Alcuni sono tra noi. Altri possono passare anni in alcuni campi di transito o di soggiorno. Alcuni non sono da nessuna parte o in qualche parte del mondo. I rifugiati sono loro stessi ”un mondo a parte” o una parte del mondo ? Non hanno scelto di lasciare l loro Paesi: sono stati costretti a salvare una vita che era in pericolo. Sono “un mondo a parte” a causa della loro situazione che li rende degli esuli permanenti. Non sono più nei loro Paesi e non si sentono di far parte del Paese, dove ora vivono. E’ un transito permanente.

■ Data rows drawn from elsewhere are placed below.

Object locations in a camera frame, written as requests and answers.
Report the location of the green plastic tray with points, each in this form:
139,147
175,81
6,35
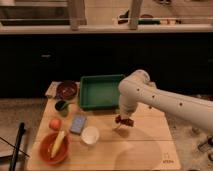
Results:
99,92

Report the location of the dark green cup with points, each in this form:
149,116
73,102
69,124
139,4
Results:
62,107

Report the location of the orange bowl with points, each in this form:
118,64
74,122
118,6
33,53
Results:
46,149

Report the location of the wooden block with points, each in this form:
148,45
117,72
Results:
52,90

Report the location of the dark red bowl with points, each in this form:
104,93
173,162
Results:
67,89

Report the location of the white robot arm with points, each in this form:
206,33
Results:
136,88

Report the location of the blue sponge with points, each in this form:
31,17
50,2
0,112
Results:
78,123

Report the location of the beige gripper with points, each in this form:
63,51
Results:
120,124

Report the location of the dark purple grape bunch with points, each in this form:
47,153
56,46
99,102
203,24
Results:
127,122

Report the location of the black tripod stand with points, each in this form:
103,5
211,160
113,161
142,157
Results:
16,147

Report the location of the white paper cup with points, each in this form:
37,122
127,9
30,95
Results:
90,135

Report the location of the orange peach fruit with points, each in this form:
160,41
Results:
55,124

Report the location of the yellow banana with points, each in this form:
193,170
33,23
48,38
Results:
57,143

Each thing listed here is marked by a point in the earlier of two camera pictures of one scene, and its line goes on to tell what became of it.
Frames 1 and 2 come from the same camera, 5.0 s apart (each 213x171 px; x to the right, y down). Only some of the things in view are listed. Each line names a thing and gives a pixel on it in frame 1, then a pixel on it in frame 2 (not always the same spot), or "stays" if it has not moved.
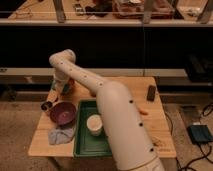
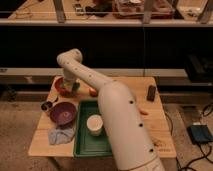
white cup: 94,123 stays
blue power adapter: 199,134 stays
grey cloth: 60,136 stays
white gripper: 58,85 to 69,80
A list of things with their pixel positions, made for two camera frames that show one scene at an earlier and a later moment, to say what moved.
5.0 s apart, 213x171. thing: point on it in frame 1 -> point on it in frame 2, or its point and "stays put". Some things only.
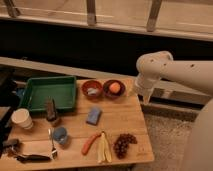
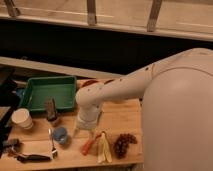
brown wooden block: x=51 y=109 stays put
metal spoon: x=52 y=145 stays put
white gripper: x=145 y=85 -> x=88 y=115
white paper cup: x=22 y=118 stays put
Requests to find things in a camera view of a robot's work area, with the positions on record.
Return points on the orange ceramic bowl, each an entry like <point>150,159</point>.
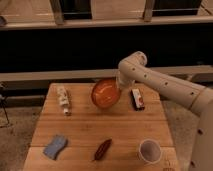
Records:
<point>105,93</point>

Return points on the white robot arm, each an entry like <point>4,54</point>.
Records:
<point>194,97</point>

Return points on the white plastic bottle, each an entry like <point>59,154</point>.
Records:
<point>63,100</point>

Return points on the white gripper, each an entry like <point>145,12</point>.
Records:
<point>122,82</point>

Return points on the dark red chili pepper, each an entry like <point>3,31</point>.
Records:
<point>102,149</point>

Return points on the blue sponge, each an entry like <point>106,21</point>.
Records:
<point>57,144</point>

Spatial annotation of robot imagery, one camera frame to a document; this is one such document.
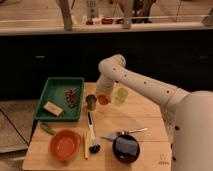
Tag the dark blue sponge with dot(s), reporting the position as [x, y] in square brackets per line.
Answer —
[126, 146]

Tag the red apple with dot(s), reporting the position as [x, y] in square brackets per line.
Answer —
[103, 100]

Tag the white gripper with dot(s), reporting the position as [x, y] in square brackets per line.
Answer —
[105, 85]

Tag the orange bowl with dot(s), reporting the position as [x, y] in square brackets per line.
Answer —
[64, 145]

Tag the dish brush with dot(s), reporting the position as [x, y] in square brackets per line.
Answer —
[94, 144]

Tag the translucent green cup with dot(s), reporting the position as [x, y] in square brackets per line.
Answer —
[121, 95]

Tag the small metal cup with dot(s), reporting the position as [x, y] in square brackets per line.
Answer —
[91, 102]

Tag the yellow banana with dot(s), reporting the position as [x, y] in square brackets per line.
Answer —
[86, 145]

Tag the green pepper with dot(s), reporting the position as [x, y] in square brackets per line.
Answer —
[47, 129]

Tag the red grape bunch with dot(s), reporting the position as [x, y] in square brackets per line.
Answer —
[71, 97]

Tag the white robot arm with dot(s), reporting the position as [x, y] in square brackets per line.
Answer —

Per questo motivo, il 20 giugno di ogni anno si celebra la Giornale Mondiale dei Rifugiati, diventando un simbolo del nostro mondo. E’ il mondo dove le guerre, l’economia e lo sfruttamento delle risorse determinano delle esclusioni sempre più forti. Anche se i rifugiati sono anche una parte del mondo. Di questo mondo dove per esistere è necessario fuggire, per avere un futuro, è necessario avere degli occhi capaci ad ascoltare. E’ questo il senso del nostro dibattito odierno di idee.
Mauro Armanino
Testimonianze
Marie Laure
Sono qui con i miei due figli. In Costa d’Avorio vivevo bene e non mi mancava niente. Ho perso tutto. Quando sono arrivata qui, ero sola. Mi sono ritrovata in Niger, senza rendermi conto. Ogni giorno mi ricordo quando ero a casa mia. Ho iniziato a lavorare come domestica, lasciando i miei bambini ai vicini. Dopo quattro anni posso dire che siamo vivi grazie a Dio ed alla solidarietà di tutte le persone. E’ necessario adattarsi a qualsiasi lavoro e condizione. In particolare, è la ricerca della casa che costituisce un problema serio a Niamey. Per il momento, i bambini vanno scuola e crescono qui. Spero di trovare una scuola migliore per loro. In vista delle prossime elezioni non ho nessuna intenzione di ritornare nel mio Paese. Tra l’altro mio figlio è ancora traumatizzato per quello che vissuto durante la guerra. Ho avuto dopo due anni di attesa, il mio status di rifugiata.
Miriam
Sono arrivata a Niamey con la mia figlioletta il 22 febbraio 2009. Questo è accaduto a causa della guerra nel mio Paese, la Repubblica Democratica del Congo, ho perso tutto. I miei quattro bambini non so dove sono. Ho lasciato il Paese per il Mali e poi in Niger. Una delle mie figlie è stata a lungo in Mali e sono andata per cercarla di nuovo per portarla qui con me. C’è una sofferenza continua quando si guarda il passato e il presente: non abbiamo nulla in mano! Da quando sono arrivata soltanto i religiosi e le religiose mi hanno aiutato. Mi ci è voluto un po’ di tempo, prima che il mio status fosse riconosciuto. Per dare da mangiare ai miei figli, ho fatto la donna delle pulizie. Ma spesso il padrone o la padrona ti chiedono sempre di più. La lavanderia, la cucina e il salario non cambia. Quando si fanno delle osservazioni, ti mettono alla porta. Questo è già accaduto tre volte qui a Niamey! Trovare una casa, non è facile. 35 mila franchi al mese (N.d. T: 55 Euro circa) e il resto per il cibo e le esigenze dei bambini. SI sopravvive per Grazia di Dio.
Jennifer
Era il 24 marzo 2013 quando i ribelli Séléka entrarono a Bangui, la capitale della Repubblica Centrafricana. * Ritornando a casa, ho visto il corpo di mio marito per terra sul pavimento. I bambini non erano più lì. Corsi per trovarli ovunque e mi sono ritrovata in Camerun. Da lì, seguendo la corrente e un’amica sono arrivata a Niamey. Quando sono giunta mi sono recata immediatamente alla cattedrale cattolica per chiedere aiuto. L’ho ricevuto e quello mi ha permesso di una piccola casa, un lavoro e la possibilità di recuperare i miei bambini che erano in un campo profughi in Camerun. Ora sono tutti qui con me. La più grande, ora ha 16 anni, è stata violentata da un ribelle e ferito un braccio. Ha dato alla luce un bambino che viene su bene. Ho avuto molto presto il documento della Croce Rossa e quello mi ha permesso di beneficiare di aiuti specifici per l’educazione dei miei figli. Spero di fare una nuova vita qui.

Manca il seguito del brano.